Let us denote by $e_1,\ldots ,e_M$ a basis of $K_{dS,C}$, where $M: = \dim K_{dS,C} = 7$, and by $\ell _1, \ldots , \ell _M$ the corresponding continuous linear forms on $K_{dS,C}$ given by

(3.26)\begin{equation} \ell_\alpha(e_j): = \delta_{\alpha j}. \end{equation}

By the Hahn-Banach theorem in a normed vector space (see e.g. [Reference Ciarlet12, theorem 5.9-1]), we extend $\ell _\alpha$ to continuous linear forms—again denoted by $\ell _\alpha$—on the Banach space ${ L^{p}}(\Omega ,\mathbb {R}^{3\times 3})$, $1\le \alpha \le M$. Notably,

\[ T\in K_{dS,C} \text{ is equal to }0 \quad \Leftrightarrow \quad \ell_\alpha(T)= 0 \ \forall\ \alpha\in\{1,\ldots,M\}. \]

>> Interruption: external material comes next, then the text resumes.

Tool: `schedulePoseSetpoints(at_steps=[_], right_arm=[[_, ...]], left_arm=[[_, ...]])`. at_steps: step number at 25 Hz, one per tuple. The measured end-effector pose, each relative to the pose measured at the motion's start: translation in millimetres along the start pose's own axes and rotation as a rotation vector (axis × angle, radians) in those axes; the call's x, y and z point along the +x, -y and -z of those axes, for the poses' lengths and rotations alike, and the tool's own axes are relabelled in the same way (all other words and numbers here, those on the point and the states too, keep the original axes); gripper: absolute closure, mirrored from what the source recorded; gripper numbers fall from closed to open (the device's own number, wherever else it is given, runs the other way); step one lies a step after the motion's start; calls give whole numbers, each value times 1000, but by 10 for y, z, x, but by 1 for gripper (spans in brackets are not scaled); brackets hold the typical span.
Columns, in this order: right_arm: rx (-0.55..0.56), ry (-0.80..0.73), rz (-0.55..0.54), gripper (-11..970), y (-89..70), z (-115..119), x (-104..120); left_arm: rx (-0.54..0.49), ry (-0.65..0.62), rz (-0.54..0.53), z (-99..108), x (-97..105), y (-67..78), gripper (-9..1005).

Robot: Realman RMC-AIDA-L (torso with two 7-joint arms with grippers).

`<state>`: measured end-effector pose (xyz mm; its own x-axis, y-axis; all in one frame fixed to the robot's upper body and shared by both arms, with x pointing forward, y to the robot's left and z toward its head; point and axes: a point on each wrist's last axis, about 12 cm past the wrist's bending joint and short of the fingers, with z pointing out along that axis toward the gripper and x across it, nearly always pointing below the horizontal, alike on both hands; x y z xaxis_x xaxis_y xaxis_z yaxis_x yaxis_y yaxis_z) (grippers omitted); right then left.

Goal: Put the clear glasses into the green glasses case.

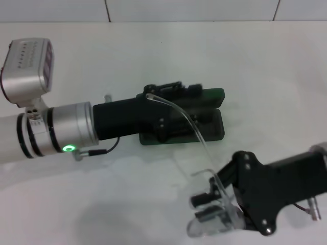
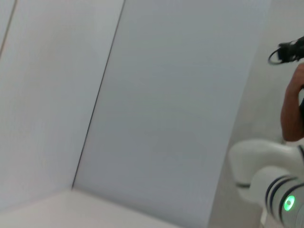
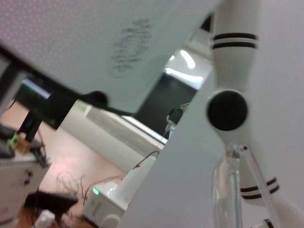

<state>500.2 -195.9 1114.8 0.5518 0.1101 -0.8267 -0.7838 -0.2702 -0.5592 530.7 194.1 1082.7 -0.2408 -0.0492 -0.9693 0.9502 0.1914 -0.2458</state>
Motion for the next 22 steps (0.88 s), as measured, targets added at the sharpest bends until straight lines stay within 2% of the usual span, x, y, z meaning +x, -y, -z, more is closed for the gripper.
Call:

Following the proof of [Reference Lewintan and Neff43, theorem 3.4] we eliminate the first term on the right-hand side of (3.17a) by exploiting the compactness $L^{p}(\Omega ,\mathbb {R}^{3\times 3})\subset \!\subset W^{-1,p}(\Omega ,\mathbb {R}^{3\times 3})$ and arrive at

(3.27)\begin{align} \lVert{P}\rVert&_{L^{p}(\Omega,\mathbb{R}^{3\times 3})}\nonumber\\ &\leq c\,\left(\lVert{\operatorname{dev} \operatorname{sym} P }\rVert_{L^{p}(\Omega,\mathbb{R}^{3\times 3})}+ \lVert{ \operatorname{Curl} P }\rVert_{W^{{-}1,p}(\Omega,\mathbb{R}^{3\times 3})}+\sum_{\alpha=1}^{M}\lvert{\ell_\alpha(P)}\rvert \right). \end{align}

Indeed, if (3.27) were false, there would exist a sequence $P_k\in L^{p}(\Omega ,\mathbb {R}^{3\times 3})$ such that

\begin{align*} &\lVert{P_k}\rVert_{L^{p}(\Omega,\mathbb{R}^{3\times 3})}=1 \\ &\quad \text{and}\quad \left(\lVert{\operatorname{dev} \operatorname{sym} P_k }\rVert_{L^{p}(\Omega,\mathbb{R}^{3\times 3})}+ \lVert{ \operatorname{Curl} P_k }\rVert_{W^{{-}1,p}(\Omega,\mathbb{R}^{3\times 3})}+\sum_{\alpha=1}^{M}\lvert{\ell_\alpha(P_k)}\rvert \right)<\frac{1}{k}. \end{align*}

Thus, for a subsequence $P_k\rightharpoonup P^{*}$ in $L^{p}(\Omega ,\mathbb {R}^{3\times 3}$ with $\operatorname {dev}\operatorname {sym} P^{*}=0$ a.e., $\operatorname {sym} \operatorname {Curl} P^{*}=0$ in the distributional sense and $\ell _\alpha (P_k)=0$ for all $\alpha =1,\ldots ,M$, so that $P^{*}=0$ a.e.. By the compact embedding $L^{p}(\Omega ,\mathbb {R}^{3\times 3})\subset \!\subset W^{-1,p}(\Omega ,\mathbb {R}^{3\times 3})$ there exists a subsequence $P_k$, so that $\operatorname {skew} P_k+\frac 13\operatorname {tr} P_k\cdot {\mathbb{1}}\to 0$ in $W^{-1,p}(\Omega ,\mathbb {R}^{3\times 3})$. This is a contradiction to (3.17a).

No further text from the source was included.